Stored items from a collection:
☆ ☆ ☆ ☆ ☆

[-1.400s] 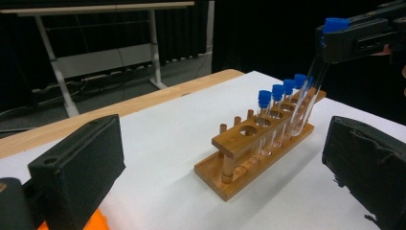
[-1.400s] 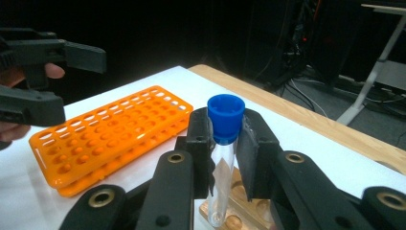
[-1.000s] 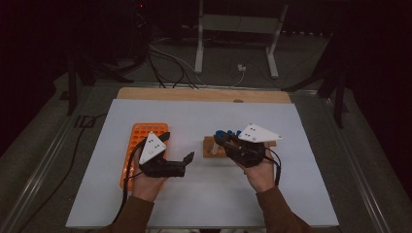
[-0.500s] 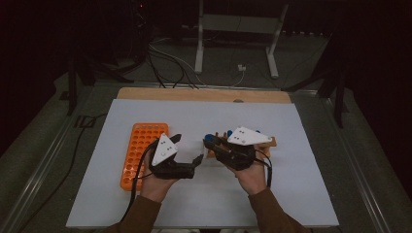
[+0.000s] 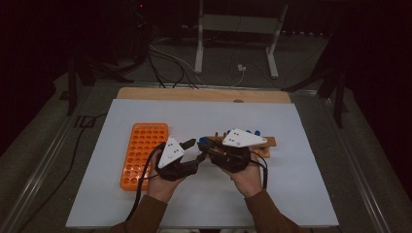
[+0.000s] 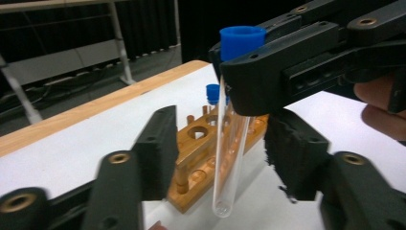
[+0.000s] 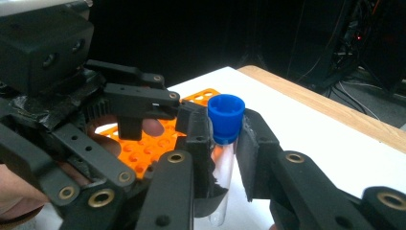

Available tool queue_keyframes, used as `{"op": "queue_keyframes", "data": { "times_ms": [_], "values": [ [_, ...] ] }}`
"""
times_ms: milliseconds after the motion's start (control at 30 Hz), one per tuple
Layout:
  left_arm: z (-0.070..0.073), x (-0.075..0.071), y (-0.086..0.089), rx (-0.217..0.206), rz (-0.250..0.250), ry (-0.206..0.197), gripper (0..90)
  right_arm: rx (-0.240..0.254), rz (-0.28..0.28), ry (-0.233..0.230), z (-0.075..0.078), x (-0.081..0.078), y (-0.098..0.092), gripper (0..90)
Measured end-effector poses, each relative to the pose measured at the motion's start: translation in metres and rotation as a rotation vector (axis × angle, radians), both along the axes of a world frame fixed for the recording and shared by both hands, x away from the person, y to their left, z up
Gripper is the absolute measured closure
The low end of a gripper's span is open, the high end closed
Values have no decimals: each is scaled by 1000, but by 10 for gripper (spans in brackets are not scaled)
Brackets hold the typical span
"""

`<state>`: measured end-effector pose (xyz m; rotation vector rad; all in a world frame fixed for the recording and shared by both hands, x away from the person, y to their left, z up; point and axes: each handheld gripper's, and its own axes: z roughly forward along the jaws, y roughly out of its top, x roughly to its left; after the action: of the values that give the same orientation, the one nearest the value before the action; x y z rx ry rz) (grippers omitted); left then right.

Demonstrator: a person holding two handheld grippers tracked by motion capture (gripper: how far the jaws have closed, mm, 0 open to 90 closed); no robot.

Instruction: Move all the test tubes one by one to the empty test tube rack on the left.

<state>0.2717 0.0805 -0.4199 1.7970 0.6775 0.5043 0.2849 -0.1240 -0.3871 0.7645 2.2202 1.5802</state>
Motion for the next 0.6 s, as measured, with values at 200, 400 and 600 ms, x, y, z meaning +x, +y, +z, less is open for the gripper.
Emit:
{"op": "queue_keyframes", "data": {
  "times_ms": [200,400,600],
  "values": [
    [-1,0,0,6,-17,0,605,-3,11,0,0,0,3,760],
    [-2,-1,2,6,-18,-2,739,-5,16,4,-1,0,4,760],
    [-2,-3,2,19,-17,-12,777,6,25,12,-2,1,3,749]
  ]
}}
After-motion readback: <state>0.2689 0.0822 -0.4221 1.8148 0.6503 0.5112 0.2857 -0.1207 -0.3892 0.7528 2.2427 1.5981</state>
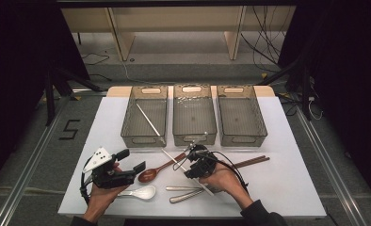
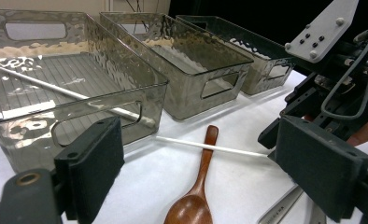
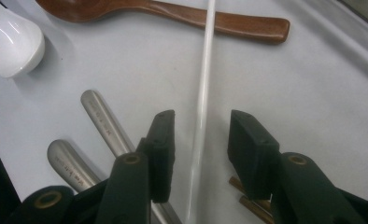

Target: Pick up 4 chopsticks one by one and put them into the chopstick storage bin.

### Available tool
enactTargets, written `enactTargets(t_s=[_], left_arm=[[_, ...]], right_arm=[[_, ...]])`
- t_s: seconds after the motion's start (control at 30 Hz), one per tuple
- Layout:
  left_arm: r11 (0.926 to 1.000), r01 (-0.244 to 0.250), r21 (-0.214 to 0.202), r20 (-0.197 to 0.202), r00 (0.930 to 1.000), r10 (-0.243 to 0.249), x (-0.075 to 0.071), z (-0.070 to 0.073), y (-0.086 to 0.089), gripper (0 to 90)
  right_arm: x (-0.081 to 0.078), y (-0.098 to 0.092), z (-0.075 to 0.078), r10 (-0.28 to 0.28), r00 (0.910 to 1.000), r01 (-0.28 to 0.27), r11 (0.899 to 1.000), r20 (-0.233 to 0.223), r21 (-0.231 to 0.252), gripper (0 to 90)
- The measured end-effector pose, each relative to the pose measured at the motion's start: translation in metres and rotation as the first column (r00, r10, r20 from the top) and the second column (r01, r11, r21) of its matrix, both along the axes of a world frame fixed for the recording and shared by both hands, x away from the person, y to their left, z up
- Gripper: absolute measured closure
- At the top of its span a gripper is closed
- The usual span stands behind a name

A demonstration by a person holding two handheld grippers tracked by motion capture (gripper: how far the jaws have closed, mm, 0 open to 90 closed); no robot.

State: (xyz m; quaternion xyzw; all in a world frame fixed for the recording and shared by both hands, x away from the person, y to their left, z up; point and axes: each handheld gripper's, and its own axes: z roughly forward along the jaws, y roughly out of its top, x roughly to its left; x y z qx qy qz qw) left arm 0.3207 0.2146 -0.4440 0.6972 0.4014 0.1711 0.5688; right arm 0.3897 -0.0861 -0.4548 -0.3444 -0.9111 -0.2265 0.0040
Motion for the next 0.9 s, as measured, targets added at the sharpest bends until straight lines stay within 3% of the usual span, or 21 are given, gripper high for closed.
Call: enactTargets(t_s=[0.43, 0.73, 0.9], left_arm=[[1.0, 0.001, -0.002, 0.0, 1.0, -0.001, 0.0001, 0.0, 0.0002, 14.7], [1.0, 0.001, -0.002, -0.002, 1.0, -0.001, 0.0003, -0.0001, 0.0001, 14.7], [1.0, -0.002, -0.007, -0.001, 1.0, 0.002, 0.0002, 0.0, 0.0002, 14.7]], right_arm=[[-0.0015, 0.0033, -0.0088, 0.012, 0.9996, -0.014, 0.999, -0.024, -0.049, 73.9], [-0.0031, 0.0053, -0.0098, 0.01, 0.9999, -0.011, 0.997, -0.004, -0.071, 83.8], [-0.0042, 0.0062, -0.0096, 0.012, 0.9999, -0.012, 0.997, 0.0, -0.074, 84.7]])
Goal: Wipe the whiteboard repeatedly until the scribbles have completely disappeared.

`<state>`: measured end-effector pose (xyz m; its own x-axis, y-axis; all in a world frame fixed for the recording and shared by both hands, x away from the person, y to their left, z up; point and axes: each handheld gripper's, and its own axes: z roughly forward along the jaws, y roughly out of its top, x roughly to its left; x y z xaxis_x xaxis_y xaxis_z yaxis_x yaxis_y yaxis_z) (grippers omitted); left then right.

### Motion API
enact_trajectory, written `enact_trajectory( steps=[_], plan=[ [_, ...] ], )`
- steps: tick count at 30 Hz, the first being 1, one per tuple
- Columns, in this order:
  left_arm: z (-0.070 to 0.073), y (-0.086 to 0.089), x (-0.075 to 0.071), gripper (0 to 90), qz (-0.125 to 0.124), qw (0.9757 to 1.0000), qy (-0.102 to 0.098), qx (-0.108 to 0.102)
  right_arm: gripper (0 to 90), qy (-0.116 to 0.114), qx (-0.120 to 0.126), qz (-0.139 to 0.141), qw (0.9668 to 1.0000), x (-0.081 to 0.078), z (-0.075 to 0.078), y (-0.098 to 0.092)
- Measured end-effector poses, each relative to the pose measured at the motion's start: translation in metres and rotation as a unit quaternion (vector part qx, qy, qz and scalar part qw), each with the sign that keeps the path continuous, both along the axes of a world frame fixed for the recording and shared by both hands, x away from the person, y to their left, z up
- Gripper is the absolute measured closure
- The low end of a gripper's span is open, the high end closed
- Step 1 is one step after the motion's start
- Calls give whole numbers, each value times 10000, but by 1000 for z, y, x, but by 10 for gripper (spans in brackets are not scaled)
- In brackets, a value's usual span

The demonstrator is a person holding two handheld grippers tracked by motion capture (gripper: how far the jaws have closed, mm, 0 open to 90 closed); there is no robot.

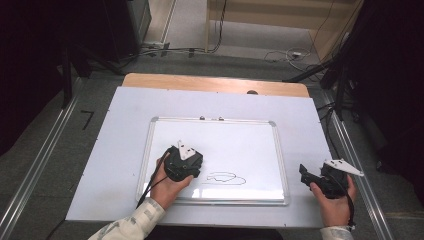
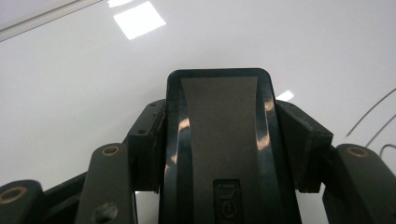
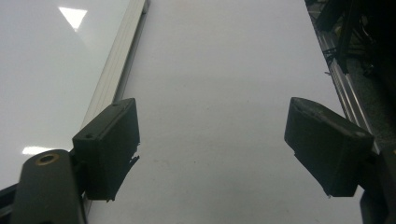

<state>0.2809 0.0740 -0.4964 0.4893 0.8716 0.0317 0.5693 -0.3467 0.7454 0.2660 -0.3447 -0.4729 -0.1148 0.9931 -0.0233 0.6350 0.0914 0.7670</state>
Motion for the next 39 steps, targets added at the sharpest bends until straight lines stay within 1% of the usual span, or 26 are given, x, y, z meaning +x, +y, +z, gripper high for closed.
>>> enact_trajectory(
  steps=[2, 6, 7, 9, 13, 14, 22, 33, 35, 39],
  plan=[
    [0, -4, 1, 413, 5, 10000, 3, -27, 165, -1, 5, -12, 10000, 0, 0, 0],
    [0, -13, 3, 413, -77, 10000, 22, -12, 165, -7, 0, 2, 10000, 0, 0, 0],
    [0, -16, 3, 413, -82, 10000, 23, -35, 165, -6, 2, -1, 10000, 0, 0, 0],
    [0, -20, 4, 413, -134, 9999, 39, 7, 165, -4, 5, -4, 10000, 0, 0, 0],
    [0, -30, 6, 413, -171, 9998, 38, -13, 165, -15, 7, -1, 10000, 0, 0, 0],
    [1, -32, 7, 413, -206, 9998, 37, 22, 165, -15, 7, 0, 10000, 0, 0, 0],
    [1, -48, 10, 413, -256, 9997, 45, 23, 165, -2, 21, -17, 10000, 0, 1, 0],
    [1, -64, 13, 413, -301, 9995, 53, 24, 165, -4, 7, -22, 10000, 0, 1, 0],
    [1, -66, 13, 413, -328, 9994, 65, 60, 165, -4, 12, -28, 10000, 0, 1, 0],
    [1, -72, 14, 413, -360, 9993, 61, 36, 165, -3, 15, -25, 10000, 0, 1, 0]
  ],
)
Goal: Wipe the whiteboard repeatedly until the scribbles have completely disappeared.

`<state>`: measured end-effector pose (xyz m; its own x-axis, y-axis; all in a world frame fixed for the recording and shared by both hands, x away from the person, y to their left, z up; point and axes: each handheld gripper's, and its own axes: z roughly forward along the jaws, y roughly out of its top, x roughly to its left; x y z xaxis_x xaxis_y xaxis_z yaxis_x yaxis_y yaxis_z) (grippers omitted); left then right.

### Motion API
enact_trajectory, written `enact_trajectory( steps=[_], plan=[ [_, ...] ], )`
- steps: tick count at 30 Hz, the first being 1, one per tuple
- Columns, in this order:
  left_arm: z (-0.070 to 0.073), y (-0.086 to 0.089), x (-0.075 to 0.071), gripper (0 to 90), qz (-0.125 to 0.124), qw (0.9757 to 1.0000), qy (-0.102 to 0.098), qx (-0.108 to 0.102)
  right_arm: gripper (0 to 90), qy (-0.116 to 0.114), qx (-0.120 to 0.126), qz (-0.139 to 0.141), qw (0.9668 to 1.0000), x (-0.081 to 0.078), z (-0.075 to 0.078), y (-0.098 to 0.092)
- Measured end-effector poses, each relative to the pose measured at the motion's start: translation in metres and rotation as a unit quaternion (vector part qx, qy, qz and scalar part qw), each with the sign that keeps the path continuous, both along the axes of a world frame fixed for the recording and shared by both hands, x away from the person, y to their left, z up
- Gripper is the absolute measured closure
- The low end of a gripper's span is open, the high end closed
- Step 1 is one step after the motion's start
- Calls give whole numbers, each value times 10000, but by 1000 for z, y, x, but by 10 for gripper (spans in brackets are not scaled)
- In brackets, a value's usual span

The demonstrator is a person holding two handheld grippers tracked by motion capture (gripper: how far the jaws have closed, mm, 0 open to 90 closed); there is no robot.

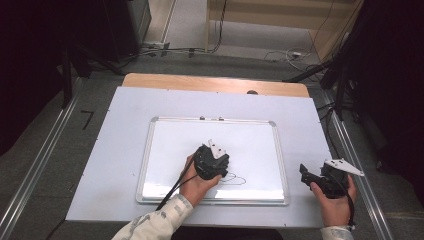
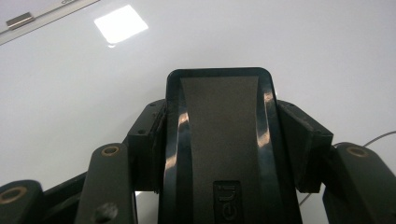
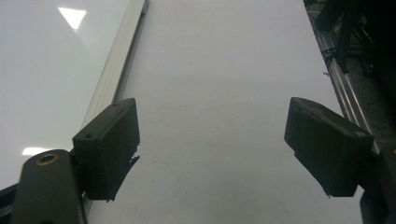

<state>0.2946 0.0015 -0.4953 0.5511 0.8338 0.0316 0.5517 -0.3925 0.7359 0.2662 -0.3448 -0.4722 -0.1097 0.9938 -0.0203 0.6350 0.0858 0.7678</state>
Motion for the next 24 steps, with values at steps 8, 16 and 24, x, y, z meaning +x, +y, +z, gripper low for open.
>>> enact_trajectory(
  steps=[8, 16, 24],
  plan=[
    [0, -14, 0, 412, -72, 10000, 0, -1, 165, -10, 7, -6, 10000, 0, 0, -1],
    [0, -24, -1, 412, -115, 9999, 7, -23, 165, -14, -21, -1, 10000, 0, 0, 0],
    [0, -34, -1, 412, -153, 9999, 14, -1, 165, -16, -23, 2, 10000, 0, 0, 0]
  ],
)
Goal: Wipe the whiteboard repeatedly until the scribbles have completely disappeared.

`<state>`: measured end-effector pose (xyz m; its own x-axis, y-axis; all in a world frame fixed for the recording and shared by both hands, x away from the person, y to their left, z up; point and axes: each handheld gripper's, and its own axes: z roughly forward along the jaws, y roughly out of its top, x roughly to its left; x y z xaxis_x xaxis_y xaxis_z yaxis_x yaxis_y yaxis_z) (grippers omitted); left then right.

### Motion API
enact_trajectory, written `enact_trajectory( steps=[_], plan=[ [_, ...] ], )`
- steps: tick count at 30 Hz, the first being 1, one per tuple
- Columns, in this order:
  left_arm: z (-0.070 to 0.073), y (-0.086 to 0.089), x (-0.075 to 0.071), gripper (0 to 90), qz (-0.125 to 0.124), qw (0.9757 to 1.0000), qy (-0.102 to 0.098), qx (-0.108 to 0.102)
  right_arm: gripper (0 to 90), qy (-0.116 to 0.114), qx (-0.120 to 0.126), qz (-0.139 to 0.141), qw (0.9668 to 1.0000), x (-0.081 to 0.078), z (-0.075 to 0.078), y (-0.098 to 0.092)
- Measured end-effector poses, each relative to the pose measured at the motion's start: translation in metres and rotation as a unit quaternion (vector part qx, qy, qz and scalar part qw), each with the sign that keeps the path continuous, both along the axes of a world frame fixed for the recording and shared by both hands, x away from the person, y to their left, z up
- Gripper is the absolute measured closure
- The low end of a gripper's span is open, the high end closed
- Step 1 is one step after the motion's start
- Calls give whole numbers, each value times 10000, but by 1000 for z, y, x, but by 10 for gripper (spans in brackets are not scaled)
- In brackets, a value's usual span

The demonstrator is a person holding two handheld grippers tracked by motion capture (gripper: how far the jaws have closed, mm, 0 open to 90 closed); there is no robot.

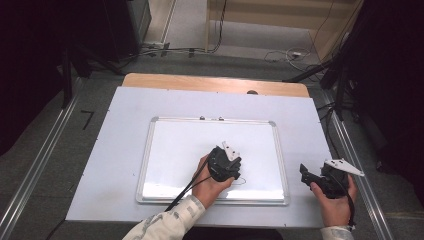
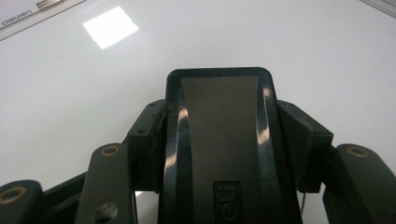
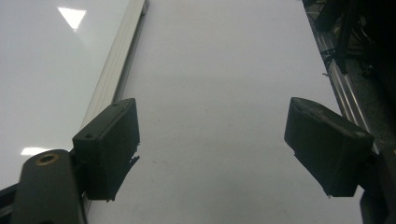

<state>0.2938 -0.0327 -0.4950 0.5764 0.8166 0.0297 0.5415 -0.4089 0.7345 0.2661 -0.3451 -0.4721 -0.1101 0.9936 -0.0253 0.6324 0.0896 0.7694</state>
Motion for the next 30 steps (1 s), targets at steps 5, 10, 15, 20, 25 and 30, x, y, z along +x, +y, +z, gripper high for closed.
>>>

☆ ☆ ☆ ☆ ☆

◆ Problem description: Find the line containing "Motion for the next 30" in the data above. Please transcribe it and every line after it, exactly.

◆ Finished exercise:
Motion for the next 30 steps (1 s), targets at steps 5, 10, 15, 20, 25 and 30, x, y, z along +x, +y, +z, gripper high for closed.
>>>

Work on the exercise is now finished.